Tuesday, May 12, 2020

Eurekaaargh! by Adam Hart-Davis

Hey, remember Past Times? It was a chain of shops, based in the UK but having a mail-order and retail presence in the US as well, from the mid-80s until they collapsed in 2012.

Basically, if you wanted stuff like what you'd get for donating to PBS without actually donating to PBS -- or other vaguely British, antique-themed, or retro goods, primarily for gifts -- they were your go-to outlet. (And I may sound dismissive, but I got their catalog for twenty years, shopped in their stores multiple times, and bought plenty of tchotckes there.) [1]

They also had a fairly extensive publishing operation, since a lot of what they sold were books, and the mills of Big Publishing didn't grind twee quite fine enough for their needs. One of those books was the 1999 volume Eurekaargh! by Adam Hart-Davis, which combined a delve into the Patent Office records of at least two countries with some familiar-looking public-domain art to keep its board covers about 180 pages apart.

And I read that book not too long ago: it's yet another bathroom book that I'm catching up on, now that I'm pretending my ennui has dissipated. (Note: never claim to have gotten over anything, particularly vague psychological conditions. The world delights in hammering hubris.)

It is pleasant and factual in its way, with a dozen chapters offering, as the subtitle puts it, "a spectacular collection of inventions that nearly worked." In other words, it collects early versions of things that later became important -- cars, bicycles, airplanes, motorboats, flush toilets, small appliances, medical devices, and so on -- and explains quickly why those versions didn't work but led the way to later versions that did.

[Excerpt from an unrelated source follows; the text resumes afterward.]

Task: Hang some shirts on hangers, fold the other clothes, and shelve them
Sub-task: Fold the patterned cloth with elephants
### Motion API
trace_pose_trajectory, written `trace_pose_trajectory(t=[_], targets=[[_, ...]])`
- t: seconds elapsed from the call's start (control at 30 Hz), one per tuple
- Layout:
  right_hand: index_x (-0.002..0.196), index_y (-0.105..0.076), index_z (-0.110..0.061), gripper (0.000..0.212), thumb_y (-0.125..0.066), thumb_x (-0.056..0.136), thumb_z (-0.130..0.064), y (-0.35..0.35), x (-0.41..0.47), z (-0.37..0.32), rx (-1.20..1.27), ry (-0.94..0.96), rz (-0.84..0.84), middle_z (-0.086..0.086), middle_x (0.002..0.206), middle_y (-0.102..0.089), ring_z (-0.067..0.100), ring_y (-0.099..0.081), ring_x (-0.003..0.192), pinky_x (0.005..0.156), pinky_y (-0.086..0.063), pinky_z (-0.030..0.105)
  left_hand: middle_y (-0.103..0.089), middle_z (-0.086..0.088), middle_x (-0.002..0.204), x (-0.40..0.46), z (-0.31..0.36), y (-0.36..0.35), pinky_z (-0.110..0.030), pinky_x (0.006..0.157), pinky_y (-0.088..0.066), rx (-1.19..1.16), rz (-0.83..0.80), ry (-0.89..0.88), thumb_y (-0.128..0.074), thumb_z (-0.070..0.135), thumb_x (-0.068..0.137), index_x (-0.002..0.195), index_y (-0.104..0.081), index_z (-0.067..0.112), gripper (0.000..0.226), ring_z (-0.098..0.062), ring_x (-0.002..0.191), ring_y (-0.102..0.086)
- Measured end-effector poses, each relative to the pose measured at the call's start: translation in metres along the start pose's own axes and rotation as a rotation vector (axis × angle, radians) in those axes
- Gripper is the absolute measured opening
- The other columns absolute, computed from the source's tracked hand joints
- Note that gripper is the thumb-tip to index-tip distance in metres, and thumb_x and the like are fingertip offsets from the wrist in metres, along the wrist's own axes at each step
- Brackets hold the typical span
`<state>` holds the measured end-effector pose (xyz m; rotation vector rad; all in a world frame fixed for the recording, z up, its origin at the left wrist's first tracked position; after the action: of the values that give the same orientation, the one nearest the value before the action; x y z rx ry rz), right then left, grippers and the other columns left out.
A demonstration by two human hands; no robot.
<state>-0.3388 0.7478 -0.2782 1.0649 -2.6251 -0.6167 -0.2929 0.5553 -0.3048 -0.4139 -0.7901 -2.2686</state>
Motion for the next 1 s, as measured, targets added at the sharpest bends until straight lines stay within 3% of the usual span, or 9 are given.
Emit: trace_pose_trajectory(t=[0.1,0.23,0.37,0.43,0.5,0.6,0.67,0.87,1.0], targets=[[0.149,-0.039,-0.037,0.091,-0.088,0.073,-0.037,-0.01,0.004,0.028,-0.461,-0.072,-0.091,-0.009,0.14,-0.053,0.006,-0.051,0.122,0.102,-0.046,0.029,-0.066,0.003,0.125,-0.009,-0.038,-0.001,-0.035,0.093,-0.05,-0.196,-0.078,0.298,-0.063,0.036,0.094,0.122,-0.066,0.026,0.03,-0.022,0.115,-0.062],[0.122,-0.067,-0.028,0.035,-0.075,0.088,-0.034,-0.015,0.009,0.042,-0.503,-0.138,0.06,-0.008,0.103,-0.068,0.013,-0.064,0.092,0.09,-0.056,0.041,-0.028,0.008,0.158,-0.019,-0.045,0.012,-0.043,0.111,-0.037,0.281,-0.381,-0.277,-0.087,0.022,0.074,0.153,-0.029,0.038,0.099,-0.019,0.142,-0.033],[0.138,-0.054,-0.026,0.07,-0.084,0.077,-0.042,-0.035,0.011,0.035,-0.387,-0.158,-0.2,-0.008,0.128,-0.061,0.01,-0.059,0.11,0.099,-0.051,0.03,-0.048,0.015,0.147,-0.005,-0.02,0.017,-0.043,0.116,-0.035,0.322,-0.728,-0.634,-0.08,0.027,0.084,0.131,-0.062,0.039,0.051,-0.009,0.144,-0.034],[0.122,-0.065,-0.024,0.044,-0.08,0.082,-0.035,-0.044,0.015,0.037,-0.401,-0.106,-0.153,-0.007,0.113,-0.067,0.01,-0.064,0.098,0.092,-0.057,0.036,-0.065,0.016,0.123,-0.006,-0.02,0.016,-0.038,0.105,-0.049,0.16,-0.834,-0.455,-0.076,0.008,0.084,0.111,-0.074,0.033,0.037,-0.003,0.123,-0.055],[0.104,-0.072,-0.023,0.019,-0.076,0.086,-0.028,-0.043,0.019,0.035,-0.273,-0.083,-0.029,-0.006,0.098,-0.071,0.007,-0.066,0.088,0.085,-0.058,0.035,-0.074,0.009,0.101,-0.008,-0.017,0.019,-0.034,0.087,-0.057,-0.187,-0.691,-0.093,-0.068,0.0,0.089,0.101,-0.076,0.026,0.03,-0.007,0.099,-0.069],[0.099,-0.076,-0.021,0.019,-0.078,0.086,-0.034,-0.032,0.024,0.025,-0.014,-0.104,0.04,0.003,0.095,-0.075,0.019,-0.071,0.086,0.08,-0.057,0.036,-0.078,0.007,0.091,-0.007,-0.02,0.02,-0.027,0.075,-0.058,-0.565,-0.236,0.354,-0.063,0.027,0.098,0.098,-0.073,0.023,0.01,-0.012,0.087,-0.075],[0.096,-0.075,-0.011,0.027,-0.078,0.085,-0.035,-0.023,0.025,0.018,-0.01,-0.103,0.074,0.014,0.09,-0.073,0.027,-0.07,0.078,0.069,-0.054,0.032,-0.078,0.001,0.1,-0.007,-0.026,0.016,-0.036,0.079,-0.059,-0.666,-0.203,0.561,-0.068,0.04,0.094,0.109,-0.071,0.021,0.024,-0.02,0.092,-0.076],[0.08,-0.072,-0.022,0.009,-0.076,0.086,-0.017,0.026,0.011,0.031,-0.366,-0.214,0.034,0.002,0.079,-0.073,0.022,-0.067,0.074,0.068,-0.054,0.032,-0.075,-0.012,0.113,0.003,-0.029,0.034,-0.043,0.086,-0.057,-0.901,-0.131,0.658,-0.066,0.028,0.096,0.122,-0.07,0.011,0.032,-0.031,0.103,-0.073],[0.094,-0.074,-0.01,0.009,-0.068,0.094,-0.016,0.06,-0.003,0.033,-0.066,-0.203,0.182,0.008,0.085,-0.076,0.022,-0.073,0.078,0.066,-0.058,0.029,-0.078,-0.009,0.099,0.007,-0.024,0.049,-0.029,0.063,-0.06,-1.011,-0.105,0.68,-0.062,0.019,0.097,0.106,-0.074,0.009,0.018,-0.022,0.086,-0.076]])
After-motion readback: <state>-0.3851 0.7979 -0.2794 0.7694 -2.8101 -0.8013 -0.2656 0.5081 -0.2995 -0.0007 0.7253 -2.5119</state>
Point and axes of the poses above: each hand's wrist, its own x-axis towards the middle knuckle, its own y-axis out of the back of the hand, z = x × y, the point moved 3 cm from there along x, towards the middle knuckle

There are lots of illustrations, mostly taken from the patent applications themselves, making this an easy, quick read. The book is in a small format, making it convenient to carry if you did want to read it on the go -- though the content, being in lots of little snippets, makes it more suitable for reading in random moments in one place. (As I, in fact, did.)

I'm not exactly recommending it, and I'm not exactly not recommending it. It is what it is, it's amusing at that, and it fits the Past Times standard of "stuff about how the world 50-125 years ago was quirky, interesting, and/or better."


[1] I am less clear on what their USP was to people who already lived in Britain and were surrounded by vaguely British stuff already. I presume the retro piece was even stronger on that side of the pond.